FROM TOKENIZED RESPONSE TO RESTORED ANSWER
External response arrives. "Contact PHONE_8f3a about CID_4a2e before Friday." The provider echoes the tokens it was given — that is expected behavior, not a failure.
1
Token recognition. The engine scans the incoming stream for token patterns, including tokens split across streaming chunks.
2
Controlled lookup. Each recognized token is resolved against the vault; policy checks confirm the caller is authorized to receive the restored class.
3
Delivery. The user or agent reads: "Contact +90 543 417 88 21 about VF-C-88231 before Friday." Each restore is recorded in the audit stream.
Example values are fictional, consistent with the telecom scenario used across this documentation.

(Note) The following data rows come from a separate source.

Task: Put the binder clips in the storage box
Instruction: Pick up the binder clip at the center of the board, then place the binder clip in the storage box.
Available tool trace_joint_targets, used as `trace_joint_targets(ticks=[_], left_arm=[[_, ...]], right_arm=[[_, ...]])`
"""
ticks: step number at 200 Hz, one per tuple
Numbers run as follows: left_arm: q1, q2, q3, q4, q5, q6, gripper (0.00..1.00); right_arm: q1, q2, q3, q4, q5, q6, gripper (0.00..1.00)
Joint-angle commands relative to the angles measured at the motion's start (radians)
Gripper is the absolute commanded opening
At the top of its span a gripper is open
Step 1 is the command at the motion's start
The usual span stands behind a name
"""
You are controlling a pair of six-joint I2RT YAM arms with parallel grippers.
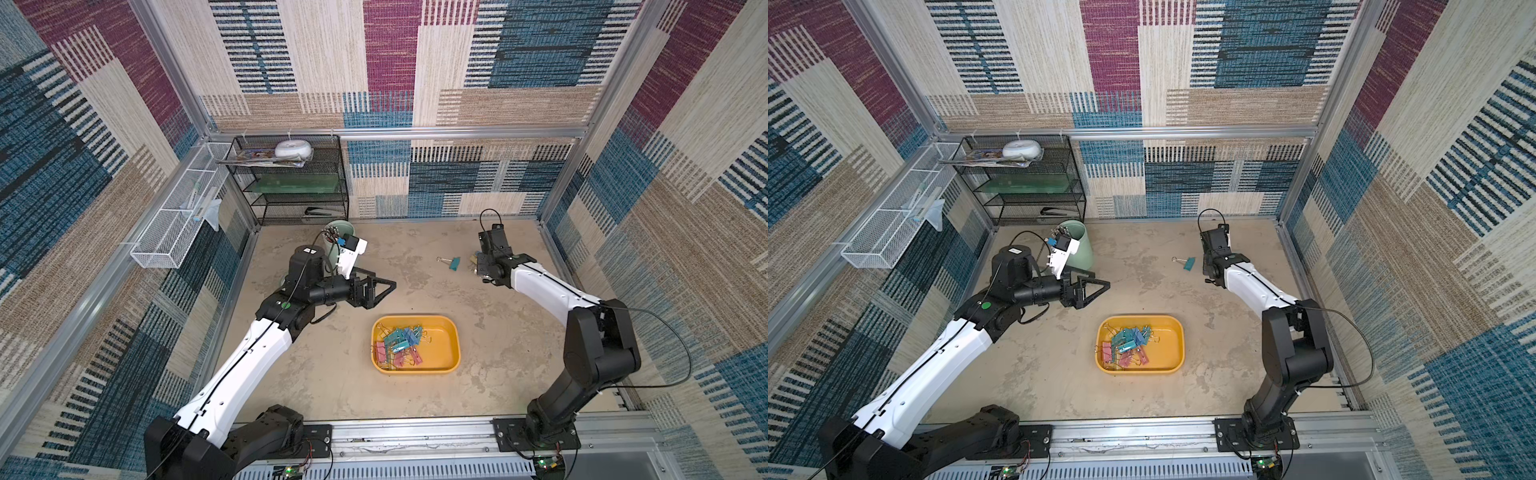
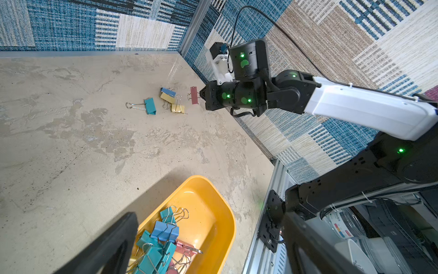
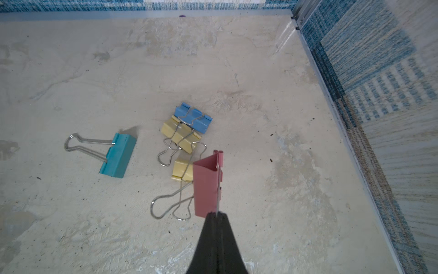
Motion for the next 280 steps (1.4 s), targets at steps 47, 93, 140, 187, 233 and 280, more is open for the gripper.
trace_joint_targets(ticks=[47,93,140,187,233,280], left_arm=[[-0.005,-0.007,0.010,0.015,0.014,0.015,0.99],[-0.005,-0.007,0.010,0.015,0.014,0.014,0.99],[-0.005,-0.001,0.009,0.014,0.010,0.016,0.99],[-0.005,0.000,0.007,0.015,0.003,0.021,0.99],[-0.007,0.005,0.007,0.015,0.004,0.019,0.99],[-0.008,0.002,0.003,0.015,-0.001,0.024,0.99]], right_arm=[[0.003,-0.405,-0.152,0.014,-0.448,0.088,0.00],[0.014,-0.709,-0.400,0.111,-0.837,0.261,0.00],[0.070,-0.841,-0.568,0.067,-1.010,0.322,0.00],[0.222,-0.793,-0.699,0.126,-1.033,0.369,0.00],[0.306,-0.612,-0.661,0.143,-1.020,0.223,0.00],[0.313,-0.440,-0.497,-0.061,-1.033,-0.065,0.00]])
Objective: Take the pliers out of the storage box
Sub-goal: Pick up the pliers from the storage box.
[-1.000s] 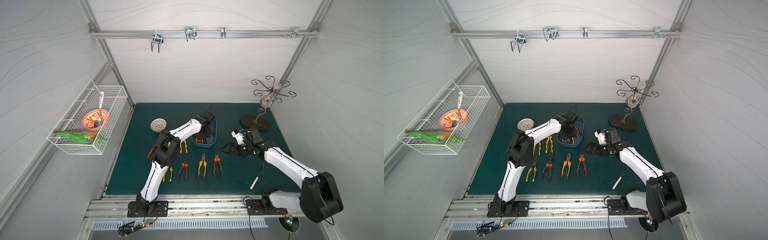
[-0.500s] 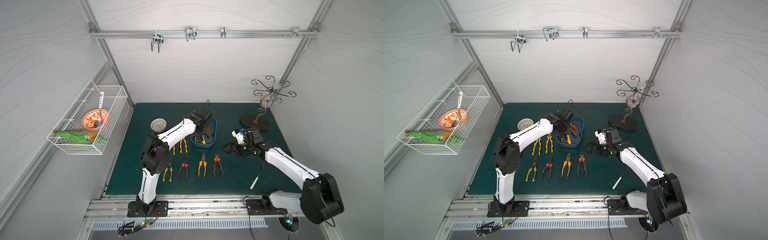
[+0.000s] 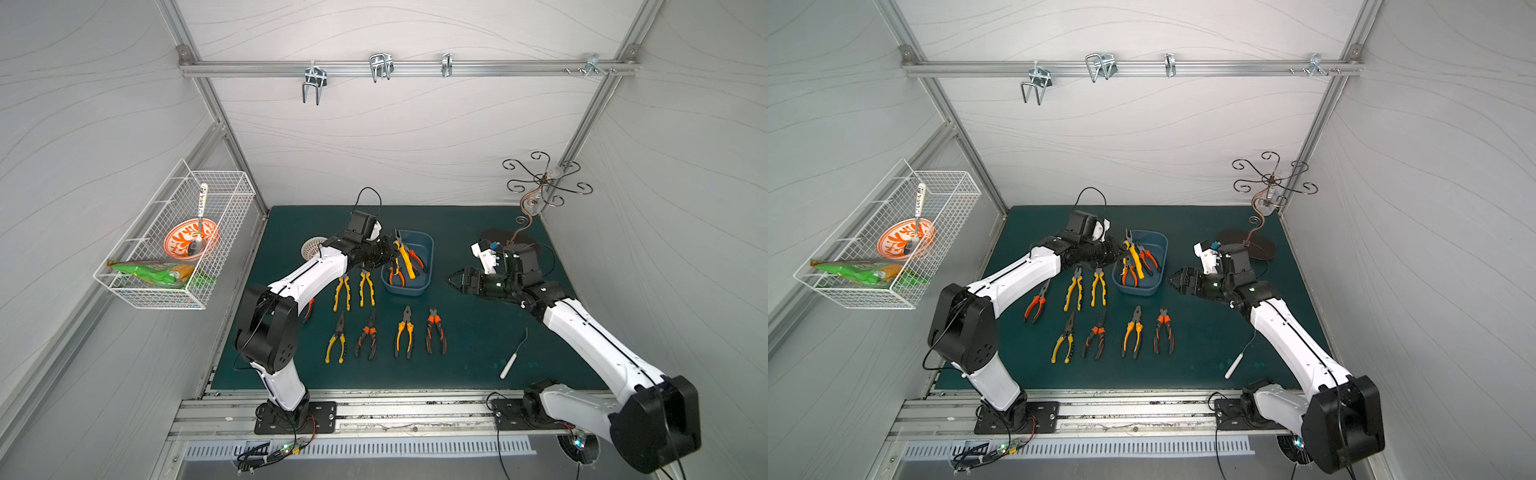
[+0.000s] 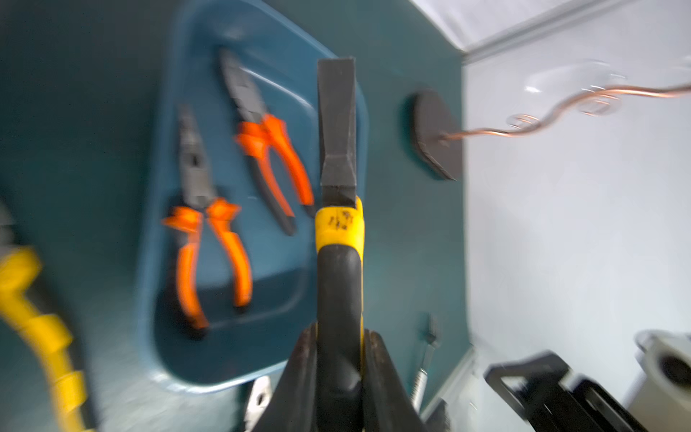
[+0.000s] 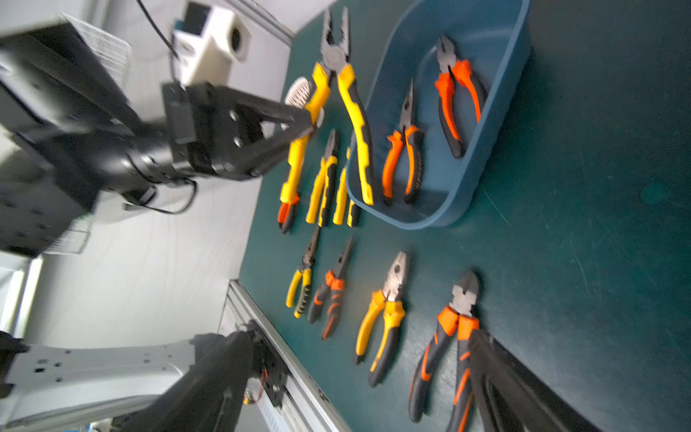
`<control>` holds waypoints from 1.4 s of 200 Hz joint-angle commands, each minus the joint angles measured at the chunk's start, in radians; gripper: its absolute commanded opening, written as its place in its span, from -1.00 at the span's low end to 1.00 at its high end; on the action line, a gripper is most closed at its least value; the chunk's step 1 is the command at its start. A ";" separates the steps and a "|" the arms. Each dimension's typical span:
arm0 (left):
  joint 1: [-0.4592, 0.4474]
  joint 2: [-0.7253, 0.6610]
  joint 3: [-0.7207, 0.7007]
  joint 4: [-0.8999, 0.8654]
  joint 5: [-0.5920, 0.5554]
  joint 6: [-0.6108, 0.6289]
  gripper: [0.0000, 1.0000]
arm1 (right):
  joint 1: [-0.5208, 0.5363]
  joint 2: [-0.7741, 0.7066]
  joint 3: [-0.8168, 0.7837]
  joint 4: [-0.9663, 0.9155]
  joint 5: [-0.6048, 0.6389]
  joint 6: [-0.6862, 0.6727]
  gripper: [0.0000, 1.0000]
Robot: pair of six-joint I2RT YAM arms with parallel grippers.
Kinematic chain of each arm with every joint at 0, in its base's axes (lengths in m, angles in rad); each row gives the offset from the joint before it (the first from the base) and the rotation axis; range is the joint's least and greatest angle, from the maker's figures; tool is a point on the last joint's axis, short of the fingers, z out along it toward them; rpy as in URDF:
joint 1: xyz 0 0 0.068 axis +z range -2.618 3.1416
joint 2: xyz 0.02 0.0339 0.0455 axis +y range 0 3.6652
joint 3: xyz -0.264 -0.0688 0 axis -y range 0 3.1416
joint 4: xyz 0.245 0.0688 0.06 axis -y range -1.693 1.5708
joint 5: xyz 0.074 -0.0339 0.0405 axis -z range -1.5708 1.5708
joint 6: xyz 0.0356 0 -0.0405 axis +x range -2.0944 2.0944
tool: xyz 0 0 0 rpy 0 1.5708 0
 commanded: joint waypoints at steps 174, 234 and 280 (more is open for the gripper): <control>-0.205 0.073 -0.097 1.000 0.385 -0.444 -1.00 | -0.145 -0.038 -0.061 0.387 -0.375 0.330 -0.19; -0.207 0.139 -0.085 1.144 0.401 -0.548 -1.00 | -0.146 -0.027 -0.062 0.457 -0.328 0.394 0.17; -0.215 0.140 -0.083 1.134 0.403 -0.541 -1.00 | -0.147 0.029 -0.049 0.518 -0.299 0.456 -0.07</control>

Why streaming is the hard part#

Modern providers stream answers token by token, and users expect text to appear immediately. A restore step that buffered the whole response would turn every chat into a wait. The Salus restore pipeline works inline instead: it holds back only a small window of the stream — enough to recognize a Salus token even when the provider's chunking splits it in half — resolves the mapping, and releases restored text continuously. The stream stays live; the added delay is a bounded hold-back, not a full-response buffer.

This is also why the engine sits in the response path architecturally: something with vault access has to see the stream before the caller does, or restoration cannot happen at all.

Restore is an authorization, not a find-and-replace#

Each lookup passes through policy before the value is released: is this caller allowed to receive this data class, in this workflow, at this time? Classes can be marked restore-always, restore-with-approval, or never-restore — in the last case the token itself is delivered, deliberately. The result is that "reversible" means reversible for authorized paths, with every reversal audited.

When restoration cannot happen#

If the vault is unreachable or a mapping is missing, the default is conservative: a response marked for restore is held, and the caller sees a visible failure rather than an answer with unresolved tokens standing in for values it was promised. Behavior is configurable per data class — a low-risk surface can be allowed to deliver-with-tokens plus an alert — but the principle stands: open never means raw, and silent substitution failures are not an option.